Many African violet plants will display yellow leaves from a lack of enough sunlight. This is generally a result of too much watering or a lack of nutrients. The most common cause of yellowing leaves is poor watering. But lack of nutrients in your soil, as well as other soil-related problems can also result in a yellowing of your leaves.
Certain soil conditions can be responsible for the discoloration of African violets. Certain conditions, such as uneven or very heavy clay, can cause uneven soil compaction. This can greatly accelerate decomposition – resulting in a loss of valuable nutrients that your plant needs to grow healthily. Also, excess salt in the soil can result in the discoloration of leaves as well as other parts of your plant. So, if you are growing African violets, make sure to keep their soil well-balanced.
Another reason why are my African violet leaves turning yellow could be excessive watering. If the soil is too dry, or if the water drains off the plant quickly, it can cause your plant to wilt. Excessive watering can even kill your plant – so make sure that your soil conditions are just right before trying to water your African violets. Additionally, excess salts in the soil can also cause your foliage to turn yellow. So, make sure you don’t have salts in your soil.

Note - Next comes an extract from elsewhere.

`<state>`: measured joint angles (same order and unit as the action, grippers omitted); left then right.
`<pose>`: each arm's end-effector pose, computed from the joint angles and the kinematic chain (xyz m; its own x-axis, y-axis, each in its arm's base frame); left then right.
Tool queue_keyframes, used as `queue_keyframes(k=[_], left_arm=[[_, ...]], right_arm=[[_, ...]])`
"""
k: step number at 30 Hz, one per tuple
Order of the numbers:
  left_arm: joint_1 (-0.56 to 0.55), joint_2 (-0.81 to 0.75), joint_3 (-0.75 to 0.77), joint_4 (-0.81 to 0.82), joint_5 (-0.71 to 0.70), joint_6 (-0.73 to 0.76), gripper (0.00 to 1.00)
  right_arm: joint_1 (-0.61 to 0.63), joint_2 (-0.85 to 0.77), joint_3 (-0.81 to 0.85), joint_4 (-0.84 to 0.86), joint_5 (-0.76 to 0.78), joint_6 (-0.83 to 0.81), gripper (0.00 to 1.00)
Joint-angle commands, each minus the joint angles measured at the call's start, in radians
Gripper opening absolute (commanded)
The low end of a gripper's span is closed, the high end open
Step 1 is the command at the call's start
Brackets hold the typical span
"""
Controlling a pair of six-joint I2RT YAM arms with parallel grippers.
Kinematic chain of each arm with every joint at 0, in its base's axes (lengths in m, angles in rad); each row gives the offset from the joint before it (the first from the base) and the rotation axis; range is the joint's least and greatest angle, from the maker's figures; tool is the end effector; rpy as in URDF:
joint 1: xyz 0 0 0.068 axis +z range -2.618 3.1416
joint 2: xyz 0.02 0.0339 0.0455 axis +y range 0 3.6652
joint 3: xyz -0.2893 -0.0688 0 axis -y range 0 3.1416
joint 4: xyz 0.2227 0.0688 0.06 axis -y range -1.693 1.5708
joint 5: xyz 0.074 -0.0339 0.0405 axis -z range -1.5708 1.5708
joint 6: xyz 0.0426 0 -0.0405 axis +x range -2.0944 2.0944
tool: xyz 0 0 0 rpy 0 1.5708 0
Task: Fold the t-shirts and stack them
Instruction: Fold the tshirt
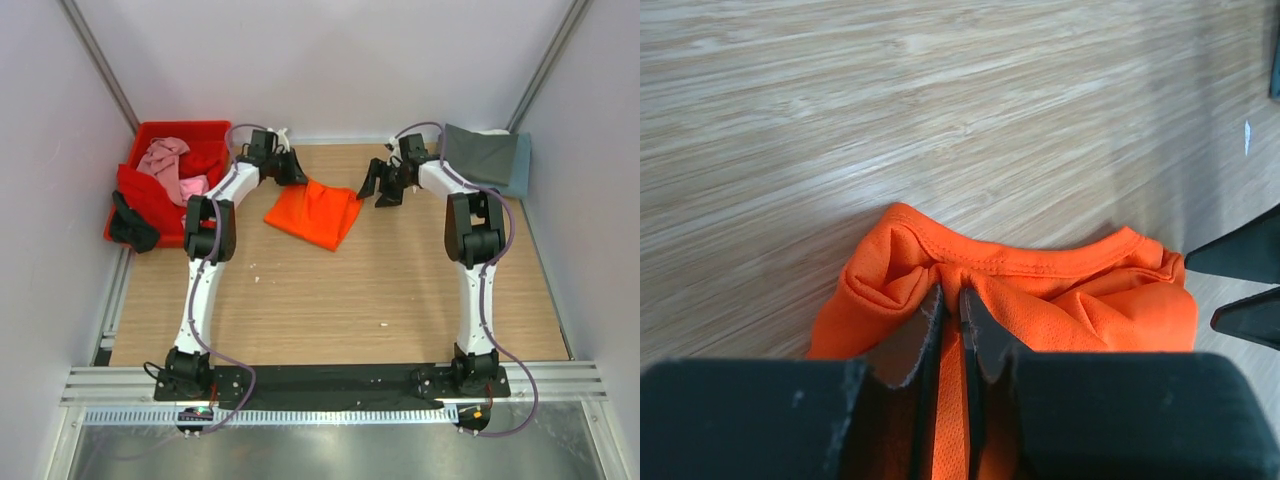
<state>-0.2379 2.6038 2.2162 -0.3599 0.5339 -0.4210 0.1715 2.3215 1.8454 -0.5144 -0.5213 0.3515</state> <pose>0.5571 -0.1574 0.1578 -0.8341 -0.1597 -0.5280 0.2462 0.7487 -0.6155 0.4926 0.1068 0.1835 -0.9172 0.1442 -0.3713 -0.1078 0.8076 0.5798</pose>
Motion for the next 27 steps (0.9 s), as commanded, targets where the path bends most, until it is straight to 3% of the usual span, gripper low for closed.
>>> queue_keyframes(k=[1,8,17,27], left_arm=[[-0.005,0.033,0.005,-0.044,0.031,-0.001,0.12],[-0.006,-0.001,-0.091,-0.022,0.02,0.007,0.1],[-0.006,-0.016,-0.151,-0.008,0.012,-0.001,0.07],[-0.003,-0.008,-0.139,-0.016,0.008,-0.009,0.05]], right_arm=[[-0.007,-0.093,-0.052,-0.073,0.104,-0.028,0.7],[0.042,-0.094,-0.003,-0.035,0.015,0.039,0.56],[0.086,0.001,0.13,0.019,-0.052,0.133,0.56],[0.108,0.047,0.175,-0.05,0.038,0.112,0.54]])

How much light green your plant receives is also another cause why are my African violet leaves turning yellow. If your plant gets too much light green, it can reduce photosynthesis. Photosynthesis is the process through which plants convert light into food and oxygen. When this process is impaired, plants tend to starve to death. This is why many African violets are planted in sunny areas; the sunlight will help them grow and produce more flowers.

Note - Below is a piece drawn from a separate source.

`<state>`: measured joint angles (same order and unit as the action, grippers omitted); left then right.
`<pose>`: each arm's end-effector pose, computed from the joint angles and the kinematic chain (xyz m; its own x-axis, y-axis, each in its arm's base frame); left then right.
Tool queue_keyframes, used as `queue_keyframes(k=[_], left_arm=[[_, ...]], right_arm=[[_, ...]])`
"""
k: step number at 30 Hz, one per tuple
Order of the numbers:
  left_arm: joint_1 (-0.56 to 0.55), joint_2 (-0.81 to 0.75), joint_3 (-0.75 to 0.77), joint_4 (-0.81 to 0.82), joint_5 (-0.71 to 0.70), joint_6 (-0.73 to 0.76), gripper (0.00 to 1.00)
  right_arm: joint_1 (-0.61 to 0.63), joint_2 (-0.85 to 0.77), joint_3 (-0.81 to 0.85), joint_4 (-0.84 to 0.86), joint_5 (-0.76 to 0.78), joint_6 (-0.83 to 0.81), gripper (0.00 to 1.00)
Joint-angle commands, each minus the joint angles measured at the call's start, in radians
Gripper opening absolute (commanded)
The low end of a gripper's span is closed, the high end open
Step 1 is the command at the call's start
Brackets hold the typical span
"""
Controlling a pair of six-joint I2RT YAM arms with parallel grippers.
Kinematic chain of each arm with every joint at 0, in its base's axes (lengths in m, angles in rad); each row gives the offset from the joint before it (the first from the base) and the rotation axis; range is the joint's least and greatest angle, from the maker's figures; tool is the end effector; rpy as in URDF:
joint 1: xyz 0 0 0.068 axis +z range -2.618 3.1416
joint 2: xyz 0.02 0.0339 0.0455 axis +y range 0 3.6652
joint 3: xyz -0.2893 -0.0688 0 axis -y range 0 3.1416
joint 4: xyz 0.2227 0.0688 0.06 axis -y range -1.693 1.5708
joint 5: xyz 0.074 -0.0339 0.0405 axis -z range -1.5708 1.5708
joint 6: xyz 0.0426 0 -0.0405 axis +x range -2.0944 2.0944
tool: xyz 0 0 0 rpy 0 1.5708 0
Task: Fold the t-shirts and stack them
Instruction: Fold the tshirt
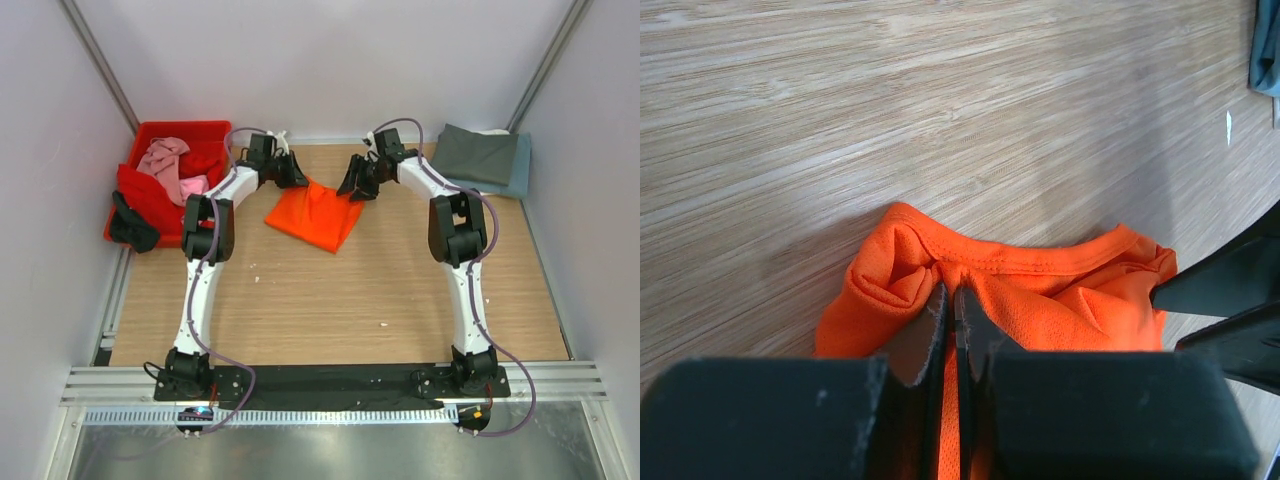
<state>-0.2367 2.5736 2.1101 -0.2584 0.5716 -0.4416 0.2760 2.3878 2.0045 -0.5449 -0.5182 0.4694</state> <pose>0.5510 -0.1566 0.1507 -0.8337 -0.1686 -0.5258 0.2606 0.7193 -0.6440 0.5008 0.1638 0.1950 -0.9232 0.1469 -0.3551 -0.1174 0.7720 0.6247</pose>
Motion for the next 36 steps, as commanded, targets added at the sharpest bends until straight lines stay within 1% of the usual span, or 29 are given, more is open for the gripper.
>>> queue_keyframes(k=[1,7,10,15,18,21,22,24,25,26,27,30,31,36], left_arm=[[-0.003,0.028,-0.029,-0.12,-0.029,0.009,0.05],[-0.001,0.039,-0.01,-0.133,-0.026,0.006,0.02],[-0.001,0.045,-0.001,-0.142,-0.026,0.007,0.02],[-0.001,0.056,0.017,-0.156,-0.019,0.007,0.01],[-0.001,0.062,0.027,-0.16,-0.019,0.007,0.01],[-0.001,0.068,0.036,-0.168,-0.019,0.007,0.0],[-0.001,0.066,0.037,-0.17,-0.021,0.007,0.0],[-0.001,0.071,0.039,-0.171,-0.021,0.007,0.0],[-0.001,0.071,0.042,-0.173,-0.022,0.006,0.0],[-0.001,0.069,0.042,-0.174,-0.022,0.006,0.0],[-0.001,0.069,0.044,-0.176,-0.024,0.006,0.0],[-0.001,0.072,0.047,-0.179,-0.027,0.006,0.0],[-0.001,0.072,0.047,-0.179,-0.027,0.004,0.0],[-0.001,0.074,0.051,-0.183,-0.032,0.003,0.0]], right_arm=[[0.003,-0.024,0.014,-0.024,0.041,-0.012,0.54],[0.003,-0.067,-0.026,-0.024,0.07,-0.025,0.55],[0.003,-0.075,-0.03,-0.038,0.11,-0.035,0.55],[0.005,-0.058,-0.018,-0.032,0.098,-0.028,0.55],[0.008,-0.042,0.0,-0.027,0.092,-0.018,0.53],[0.014,-0.019,0.031,-0.027,0.081,-0.014,0.45],[0.017,-0.018,0.037,-0.029,0.08,-0.011,0.39],[0.019,-0.013,0.054,-0.032,0.078,-0.011,0.3],[0.02,-0.015,0.057,-0.032,0.078,-0.011,0.21],[0.02,-0.016,0.057,-0.03,0.08,-0.011,0.19],[0.02,-0.022,0.059,-0.036,0.081,-0.012,0.15],[0.02,-0.029,0.068,-0.05,0.086,-0.021,0.08],[0.02,-0.033,0.074,-0.055,0.087,-0.026,0.02],[0.017,-0.064,0.065,-0.098,0.119,-0.058,0.02]])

Finally, a final cause why are my African violets turning yellow can be stem disease. As the name implies, stem disease occurs when a certain portion of the stem gets infected by pathogens. Most often, the affected stem ends up drying up and dying. This results in the plant shutting down its growth and simply not growing again. This disease can be transmitted from one species of plant to another, so you should be very careful if you want to try re-hydrating your plants.
One way to combat the drying effect of stem disease is by providing more sunlight for the plant. When the foliage starts to turn yellow, it is often because there is insufficient light for the plant to absorb. You can increase the amount of light your plant receives by supplementing it with extra light or by rearranging the positioning of your outdoor lights. Place the lights to the highest part of your yard and the lowest part of your garden, where there are likely to be fewer plants competing for sunlight.
Some African violets do not show any signs of yellowing foliage until the middle of their flowering season. If this is the case with your specimen, you should inspect it very carefully before you harvest the plant. Examine it under bright light and take a close look at the underside of its leaves. If you see brown patches or yellow spots, these are probably the result of a fungus that has invaded the foliage and destroyed its nutrients.
Why are African violet leaves turning brown? The answer to that question really depends on which species of African violet flowers in your garden. The majority of African violet flowers are native to the Kalahari Desert region of South Africa, so if you plan on keeping your plant, make sure you plant it in a shady area. If your plant does not have a sunny location to grow in, or if it has a shady area but gets a lot of sun, the roots may become too wet or too exposed to the intense temperatures of summer. This can quickly kill your plant, even if you do not realize it until it is too late.